I tried to parse the feeling. Do I miss spending quality time with my son? Of course. I spent two years at home with him, so it naturally felt like a big loss when I returned to work, even through we’re both happy at our respective schools. I also miss the strong connection I had with him back then, and it can be more challenging to maintain that connection now, when I’m often tired and overwhelmed from balancing work and home concerns. I feel glad to have taken the weekend to focus completely on my relationship with my son.

But as I considered it more, I realized it’s not just my son that I miss. I also miss having space in my life for slowed-down moments like the one I had standing by the slide.
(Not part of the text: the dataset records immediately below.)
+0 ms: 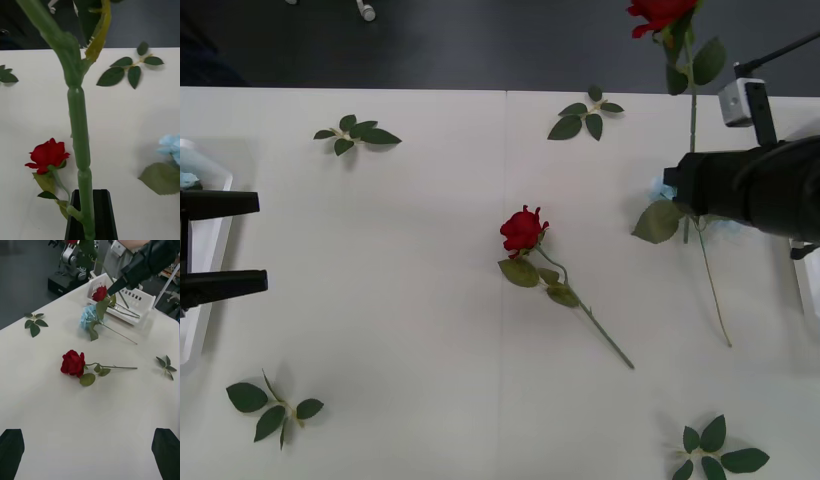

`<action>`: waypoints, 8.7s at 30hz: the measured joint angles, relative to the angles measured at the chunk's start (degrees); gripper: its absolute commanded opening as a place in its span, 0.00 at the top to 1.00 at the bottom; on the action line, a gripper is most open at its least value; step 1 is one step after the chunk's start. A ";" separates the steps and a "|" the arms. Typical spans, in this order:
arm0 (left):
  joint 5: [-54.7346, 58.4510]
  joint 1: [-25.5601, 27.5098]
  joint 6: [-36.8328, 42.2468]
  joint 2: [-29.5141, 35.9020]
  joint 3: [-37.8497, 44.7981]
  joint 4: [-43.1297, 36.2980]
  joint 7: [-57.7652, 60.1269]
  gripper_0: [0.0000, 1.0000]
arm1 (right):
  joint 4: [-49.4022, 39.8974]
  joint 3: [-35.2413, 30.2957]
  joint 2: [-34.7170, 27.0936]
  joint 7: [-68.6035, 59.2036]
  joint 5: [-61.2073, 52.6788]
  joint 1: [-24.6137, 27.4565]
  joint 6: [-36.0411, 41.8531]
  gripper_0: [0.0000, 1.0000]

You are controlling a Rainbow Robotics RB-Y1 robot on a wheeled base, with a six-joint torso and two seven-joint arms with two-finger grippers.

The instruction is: Put the red flowers into the right box and the blue flowers into the left box

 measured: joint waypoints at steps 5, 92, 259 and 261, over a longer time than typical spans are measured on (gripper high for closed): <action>0.51 0.00 2.11 2.69 2.37 0.58 0.00 0.00 | 0.00 -7.11 -1.16 0.02 -1.48 -0.01 12.54 1.00; 3.65 0.00 2.94 9.32 3.17 8.74 -0.02 0.00 | 26.71 -14.26 -8.69 16.03 10.70 -0.09 36.49 0.46; 7.02 1.65 3.21 5.64 -0.85 9.66 -0.05 0.00 | -7.37 22.56 1.49 25.48 10.22 -0.96 -40.23 1.00; 6.58 0.85 3.21 3.25 -0.85 9.77 -0.17 0.00 | -5.67 25.54 2.32 25.47 11.38 -3.63 -41.40 1.00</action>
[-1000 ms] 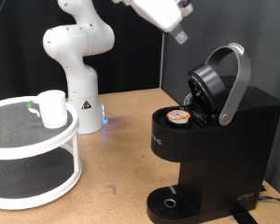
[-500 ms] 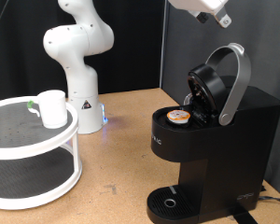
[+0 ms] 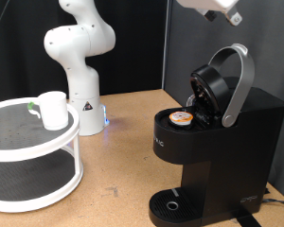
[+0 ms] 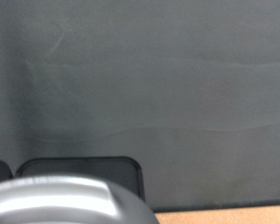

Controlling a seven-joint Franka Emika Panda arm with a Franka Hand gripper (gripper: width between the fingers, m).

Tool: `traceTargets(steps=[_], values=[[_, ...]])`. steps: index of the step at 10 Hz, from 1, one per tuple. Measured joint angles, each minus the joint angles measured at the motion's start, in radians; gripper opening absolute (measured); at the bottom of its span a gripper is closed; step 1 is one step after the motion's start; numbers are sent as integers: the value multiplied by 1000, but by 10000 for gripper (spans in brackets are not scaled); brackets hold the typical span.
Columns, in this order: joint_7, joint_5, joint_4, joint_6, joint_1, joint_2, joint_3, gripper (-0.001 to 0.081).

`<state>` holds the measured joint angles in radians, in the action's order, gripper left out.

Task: Make a cup of coffee with the keurig machine

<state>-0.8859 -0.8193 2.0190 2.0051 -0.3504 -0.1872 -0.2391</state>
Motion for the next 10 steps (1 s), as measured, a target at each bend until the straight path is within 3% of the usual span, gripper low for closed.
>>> traceTargets(steps=[4, 10], values=[[29, -1, -23, 16, -17, 13, 50, 800], [93, 0, -50, 103, -41, 63, 140, 800]])
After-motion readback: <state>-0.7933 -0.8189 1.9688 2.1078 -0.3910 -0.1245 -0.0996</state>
Actively parenting a young child means that while you’re almost always physically occupied, your mind is often free to wander. Playing peek-a-boo, after all, isn’t the most engaging experience for the adult. That’s why my two years as a full-time mom was the most creative period of my life. My body was tired and often overworked, but my brain was free to think about my characters, blog posts, and new places to find writing work. I needed that time in order to become a real writer who consistently produced solid work.
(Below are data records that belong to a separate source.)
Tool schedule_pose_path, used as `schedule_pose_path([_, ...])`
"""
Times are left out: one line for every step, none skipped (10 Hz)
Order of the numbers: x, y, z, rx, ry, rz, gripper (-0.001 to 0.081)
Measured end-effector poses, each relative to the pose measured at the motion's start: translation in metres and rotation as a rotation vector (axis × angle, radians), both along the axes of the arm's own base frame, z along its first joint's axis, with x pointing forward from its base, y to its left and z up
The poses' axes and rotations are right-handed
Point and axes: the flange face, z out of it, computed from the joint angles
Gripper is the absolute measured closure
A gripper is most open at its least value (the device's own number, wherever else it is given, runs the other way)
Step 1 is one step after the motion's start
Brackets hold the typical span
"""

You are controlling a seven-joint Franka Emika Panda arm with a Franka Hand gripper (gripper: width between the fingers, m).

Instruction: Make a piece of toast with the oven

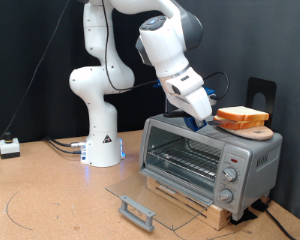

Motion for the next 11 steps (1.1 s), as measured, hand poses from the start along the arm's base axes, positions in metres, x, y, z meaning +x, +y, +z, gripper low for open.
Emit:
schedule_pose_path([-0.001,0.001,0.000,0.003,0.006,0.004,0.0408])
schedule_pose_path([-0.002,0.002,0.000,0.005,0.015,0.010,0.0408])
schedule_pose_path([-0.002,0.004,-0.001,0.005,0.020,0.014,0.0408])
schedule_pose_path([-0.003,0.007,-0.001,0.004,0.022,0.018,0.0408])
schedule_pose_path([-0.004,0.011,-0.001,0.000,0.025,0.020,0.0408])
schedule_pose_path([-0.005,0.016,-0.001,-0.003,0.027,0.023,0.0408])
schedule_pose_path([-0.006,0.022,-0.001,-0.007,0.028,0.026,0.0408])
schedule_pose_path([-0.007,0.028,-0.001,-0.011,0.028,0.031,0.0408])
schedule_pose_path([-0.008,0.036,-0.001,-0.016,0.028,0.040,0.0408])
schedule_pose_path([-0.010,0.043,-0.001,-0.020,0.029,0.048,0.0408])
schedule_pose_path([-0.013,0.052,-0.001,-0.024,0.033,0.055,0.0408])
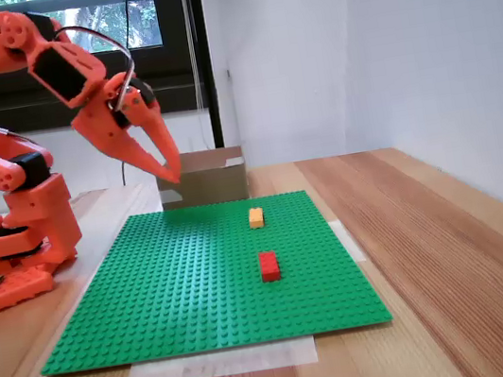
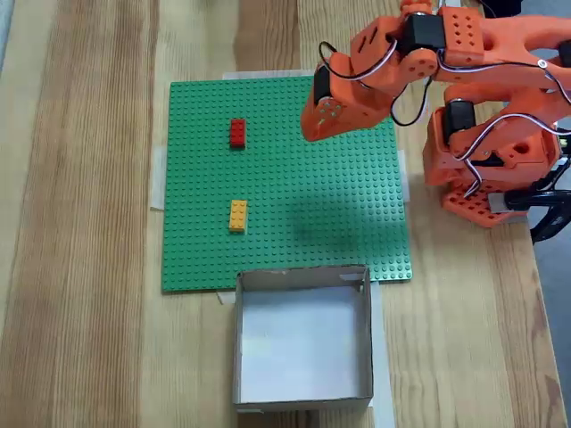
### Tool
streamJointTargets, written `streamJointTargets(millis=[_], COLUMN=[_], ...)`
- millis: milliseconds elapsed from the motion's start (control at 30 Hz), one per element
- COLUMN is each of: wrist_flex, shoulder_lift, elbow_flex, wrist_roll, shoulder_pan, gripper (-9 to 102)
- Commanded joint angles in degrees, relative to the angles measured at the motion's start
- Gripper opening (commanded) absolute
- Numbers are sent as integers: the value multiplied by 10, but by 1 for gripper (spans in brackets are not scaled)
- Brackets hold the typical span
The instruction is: Pick the yellow lego block and put it in the box.
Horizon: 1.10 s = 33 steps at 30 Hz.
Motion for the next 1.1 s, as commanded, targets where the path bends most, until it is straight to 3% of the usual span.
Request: streamJointTargets(millis=[0,833,1067], wrist_flex=[21,135,114], shoulder_lift=[-64,-468,-540], elbow_flex=[-84,-461,-483], wrist_roll=[13,72,82], shoulder_pan=[-4,-91,-93], gripper=[-1,0,0])
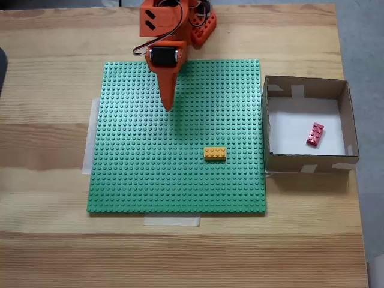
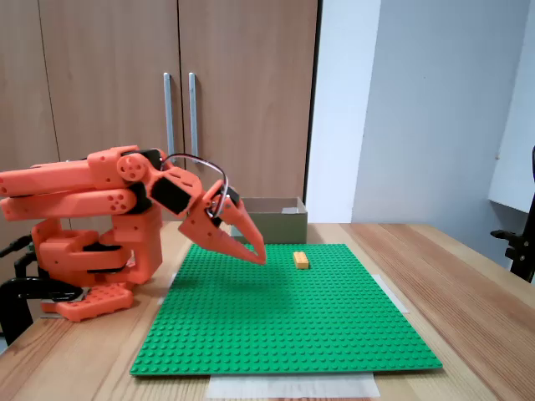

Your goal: Pick the red lego block and put it in the box.

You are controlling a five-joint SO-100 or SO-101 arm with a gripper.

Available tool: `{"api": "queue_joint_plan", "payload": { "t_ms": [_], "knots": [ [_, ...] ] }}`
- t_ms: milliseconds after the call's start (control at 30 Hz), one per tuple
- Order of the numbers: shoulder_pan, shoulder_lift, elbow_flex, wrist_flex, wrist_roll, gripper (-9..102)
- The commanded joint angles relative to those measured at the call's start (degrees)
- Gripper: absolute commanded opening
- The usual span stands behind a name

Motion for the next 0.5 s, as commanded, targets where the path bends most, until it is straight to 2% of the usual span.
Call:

Now that I’m teaching full-time again, most of my writing energy is going toward maintaining the projects I’ve already scaffolded: the novel re-write, the short stories, the blog. I haven’t started anything new in awhile, partly because I’ve only carved out time for my projects-in-progress, but also partly because I don’t let my brain relax long enough to think up anything new. It’s no surprise that most of my “great ideas” come during vacations and weekends. Those are the only times I slow down enough for an idea to hop on board and show itself to me.

Fortunately, I have plenty of opportunities for slowed-down moments during the upcoming summer vacation. But what of writers who work year-round? How do they give themselves the creative space necessary to germinate ideas? Writers need two kinds of time: the time to sit in a chair and produce words, and the time to let the creative brain do its work.

If you’re a writer, or someone who pursues a creative passion, I’d love to hear your thoughts: how do you find that second, more elusive type of slowed-down time?